March 19, 2018

Lessons from a movie

Watched "Darkest Hour," the story of Churchill's selection as prime minister in May of 1940, at a time when Hitler's divisions had surrounded the entire British army at Dunkirk.

The movie was gripping because it showed how totally unprepared Britain was for war, despite everyone having watched Hitler take Poland and roll into western Europe nine months earlier.  It showed how strong the pressure was by Britain's conservative establishment--the equivalent of our RINO's today--to open peace talks with Hitler rather than fight.

The previous prime minister--Neville Chamberlain--had done everything possible to appease Hitler and very little to prepare for war.  In September of 1938 he had met Hitler in Munich and agreed to Hitler's demand to take over roughly a third of Czechoslovakia--without bothering to ask the residents.  Chamberlain claimed Hitler had promised that if he was given the Sudetenland, it would be the last of his demands for territory--an agreement Chamberlain claimed secured "peace for our time."

Less than a year later Hitler's divisions poured into Poland and western Europe, starting WW2.

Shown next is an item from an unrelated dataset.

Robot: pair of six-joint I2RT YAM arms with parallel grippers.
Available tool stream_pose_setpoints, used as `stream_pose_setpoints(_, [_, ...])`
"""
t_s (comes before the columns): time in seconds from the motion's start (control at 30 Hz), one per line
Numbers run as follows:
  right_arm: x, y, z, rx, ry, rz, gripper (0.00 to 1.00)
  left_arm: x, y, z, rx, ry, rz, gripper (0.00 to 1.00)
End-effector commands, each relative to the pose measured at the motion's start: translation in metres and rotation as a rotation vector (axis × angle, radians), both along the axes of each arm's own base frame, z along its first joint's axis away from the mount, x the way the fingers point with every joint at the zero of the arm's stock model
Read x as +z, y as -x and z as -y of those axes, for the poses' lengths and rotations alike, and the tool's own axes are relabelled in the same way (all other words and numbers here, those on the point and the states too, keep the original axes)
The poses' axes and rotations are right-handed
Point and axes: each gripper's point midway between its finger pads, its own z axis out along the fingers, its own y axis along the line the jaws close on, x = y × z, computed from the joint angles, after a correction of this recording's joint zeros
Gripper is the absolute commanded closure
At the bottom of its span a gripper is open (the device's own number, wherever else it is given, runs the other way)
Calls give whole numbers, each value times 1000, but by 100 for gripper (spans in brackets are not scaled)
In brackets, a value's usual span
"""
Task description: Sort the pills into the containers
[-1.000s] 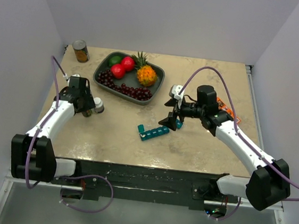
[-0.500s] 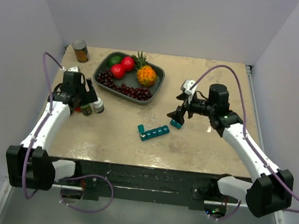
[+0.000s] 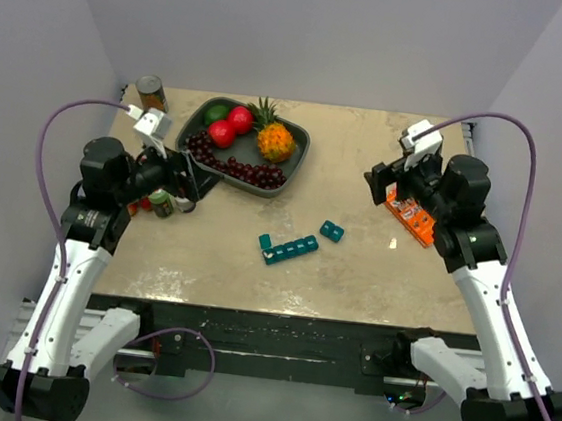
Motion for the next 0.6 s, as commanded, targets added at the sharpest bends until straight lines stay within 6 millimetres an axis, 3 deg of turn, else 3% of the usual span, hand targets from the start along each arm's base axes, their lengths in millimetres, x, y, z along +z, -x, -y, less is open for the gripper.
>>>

By May of 1940 Germany had surrounded 300,000 British and French troops at the port of Dunkirk on the French coast.  This force constituted the entire Brit professional army, and the only French forces that hadn't already surrendered.  There seemed to be no hope--due to a combination of a well-equipped, well-led German army and the poor armament and tactics of the Brits and French.

Watching Churchill trying to fight the British establishment and try to devise a way to rescue at least some of the trapped soldiers was absolutely gripping.  And I thought: I've seen this, quite recently.  We're living it today.  Because for 8 interminable years the Democrats, led by Obama, allowed the US. military to languish.  The prevailing view--by Democrat leaders, the Mainstream Media and the "elites"--was that war was unthinkable.  Obsolete. 

Unthinkable.

So what lessons should we have drawn from WW2?   Lots.  But if anyone did, those lessons were never passed down:  Virtually no college student today knows a thing about any of it.  I routinely ask my students who we fought, what ideologies they represented and so on.  No one I've asked knows anything.

Churchill was brusque to the point of rudeness.  Drank too much.  Irritated lots of people.  If he were alive today the British establishment would surrender before letting him take power.

If he were an American the Democrats and the Mainstream Media would shriek that he was a xenophobic, warmongering nationalist relic from a bygone era, clinging to archaic, uncool patriotism.

And I thought:  Where have we heard this before?  Something along the lines of "Putting America first" or "Making America great again."



Definitely uncool.  Much cooler to just open peace talks with ISIS, eh?  Maybe they'll be satisfied with just taking Britain.  Yeah, dat's it.

Hey, it worked with that "Hilter" guy back 80-some years ago, dinnit?